Assigned task> Please repeat, exactly and with nothing extra, the line containing "Target: green stool" and every line after it up to the end of the material.

Data supplied>
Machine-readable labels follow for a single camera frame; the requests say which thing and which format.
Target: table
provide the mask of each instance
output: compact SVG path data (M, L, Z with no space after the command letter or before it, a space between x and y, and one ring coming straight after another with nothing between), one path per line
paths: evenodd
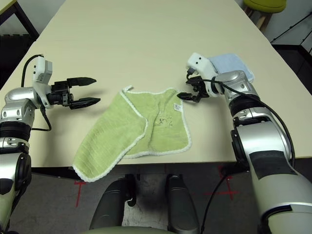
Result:
M24 28L27 30L33 40L39 37L25 12L17 2L17 0L1 0L0 2L0 25L3 24L11 15L15 14Z
M312 156L312 97L267 39L233 0L67 0L10 79L4 95L20 84L22 67L34 54L53 62L50 83L92 77L97 83L71 89L75 99L101 98L89 108L47 110L51 132L31 133L33 167L70 166L96 120L122 88L159 92L168 87L191 92L185 64L192 52L205 56L236 53L255 75L261 99L287 124L298 157ZM31 85L34 63L25 86ZM184 103L193 145L168 156L123 159L120 164L234 161L230 111L224 98ZM34 127L46 127L36 111Z

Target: towel label
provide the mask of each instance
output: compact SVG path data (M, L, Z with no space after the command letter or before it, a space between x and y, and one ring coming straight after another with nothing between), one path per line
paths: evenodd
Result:
M174 109L175 109L176 111L182 112L182 106L179 105L179 104L174 103Z

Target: wall
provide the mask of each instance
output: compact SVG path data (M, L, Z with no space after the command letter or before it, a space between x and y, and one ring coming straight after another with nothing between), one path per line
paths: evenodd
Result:
M244 8L243 0L235 0ZM278 14L273 14L270 23L264 33L269 41L286 31L290 26L297 23L312 11L312 0L287 0L287 7ZM274 44L298 45L302 39L312 30L312 16L298 24L295 28L277 39ZM303 43L306 50L312 48L312 34Z
M18 2L40 34L65 0L19 0ZM15 15L0 26L0 35L25 33L27 31Z

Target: table leg
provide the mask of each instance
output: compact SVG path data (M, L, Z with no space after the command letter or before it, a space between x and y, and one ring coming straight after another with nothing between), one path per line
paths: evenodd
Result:
M8 18L11 17L16 12L15 7L12 5L8 9L6 9L1 15L0 15L0 25L3 24Z
M39 37L39 33L34 28L34 26L30 22L29 18L26 16L25 12L23 11L23 9L19 5L19 3L16 2L16 3L13 4L13 6L16 9L15 15L20 20L20 22L22 23L24 28L27 30L27 32L33 38L33 40L37 40L37 38Z
M246 6L246 8L244 9L244 12L246 13L248 17L251 17L254 13L254 10Z

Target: green stool
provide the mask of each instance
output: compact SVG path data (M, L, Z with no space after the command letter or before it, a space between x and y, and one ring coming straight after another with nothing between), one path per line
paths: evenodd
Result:
M251 17L255 11L260 12L261 16L256 25L261 32L264 32L268 26L272 14L282 12L286 7L286 0L244 0L244 3L248 17Z

Result of this exercise>
Target: green stool
provide the mask of each instance
output: compact SVG path data (M, L, Z with no space after the command letter or before it, a space between x and y, and one ring coming straight after another with nothing between), one path per line
paths: evenodd
Result:
M251 17L255 11L260 12L261 16L256 25L261 32L264 32L268 26L272 14L282 12L286 7L286 0L244 0L244 3L248 17Z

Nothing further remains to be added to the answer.